- Input data:

---+---

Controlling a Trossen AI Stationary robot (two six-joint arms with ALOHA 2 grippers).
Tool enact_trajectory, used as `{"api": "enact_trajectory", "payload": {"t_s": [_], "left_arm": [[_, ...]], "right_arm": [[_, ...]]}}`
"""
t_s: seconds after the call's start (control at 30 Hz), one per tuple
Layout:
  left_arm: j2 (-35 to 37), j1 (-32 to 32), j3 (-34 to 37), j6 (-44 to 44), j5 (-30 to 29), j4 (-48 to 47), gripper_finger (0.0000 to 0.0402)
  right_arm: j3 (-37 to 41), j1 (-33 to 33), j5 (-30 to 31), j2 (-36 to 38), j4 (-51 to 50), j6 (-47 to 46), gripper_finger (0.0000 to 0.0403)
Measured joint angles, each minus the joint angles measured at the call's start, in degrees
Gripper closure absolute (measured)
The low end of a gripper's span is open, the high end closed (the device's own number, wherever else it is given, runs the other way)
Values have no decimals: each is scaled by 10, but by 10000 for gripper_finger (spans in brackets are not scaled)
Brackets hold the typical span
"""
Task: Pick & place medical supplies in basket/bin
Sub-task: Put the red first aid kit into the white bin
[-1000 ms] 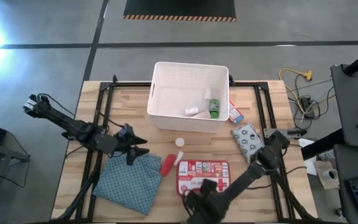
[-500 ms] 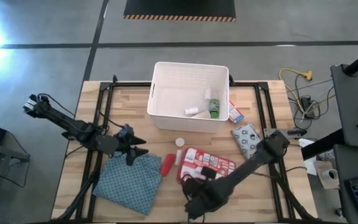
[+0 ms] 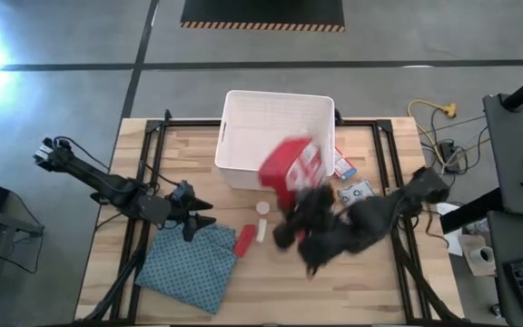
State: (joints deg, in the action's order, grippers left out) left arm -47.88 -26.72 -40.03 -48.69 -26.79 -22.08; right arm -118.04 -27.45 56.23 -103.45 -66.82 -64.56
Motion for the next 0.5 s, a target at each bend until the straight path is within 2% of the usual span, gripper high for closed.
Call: {"api": "enact_trajectory", "payload": {"t_s": [0.1, 0.2, 0.27, 0.5], "left_arm": [[5, 0, -1, 1, -6, 0, 152], [13, 0, -2, 2, -5, 0, 152], [23, 0, -2, 2, -5, 0, 152], [65, 0, -6, 2, -5, 0, 152]], "right_arm": [[0, 37, 45, 45, 23, 94, 361], [-1, 81, 49, 72, 37, 201, 361], [-1, 114, 32, 81, 50, 248, 361], [0, 229, -85, 82, 89, 396, 361]]}}
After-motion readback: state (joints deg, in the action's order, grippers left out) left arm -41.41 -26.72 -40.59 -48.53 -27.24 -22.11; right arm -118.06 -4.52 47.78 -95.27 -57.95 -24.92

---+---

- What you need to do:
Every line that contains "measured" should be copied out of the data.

- Task solution:
Measured joint angles, each minus the joint angles measured at the call's start, in degrees
Gripper closure absolute (measured)

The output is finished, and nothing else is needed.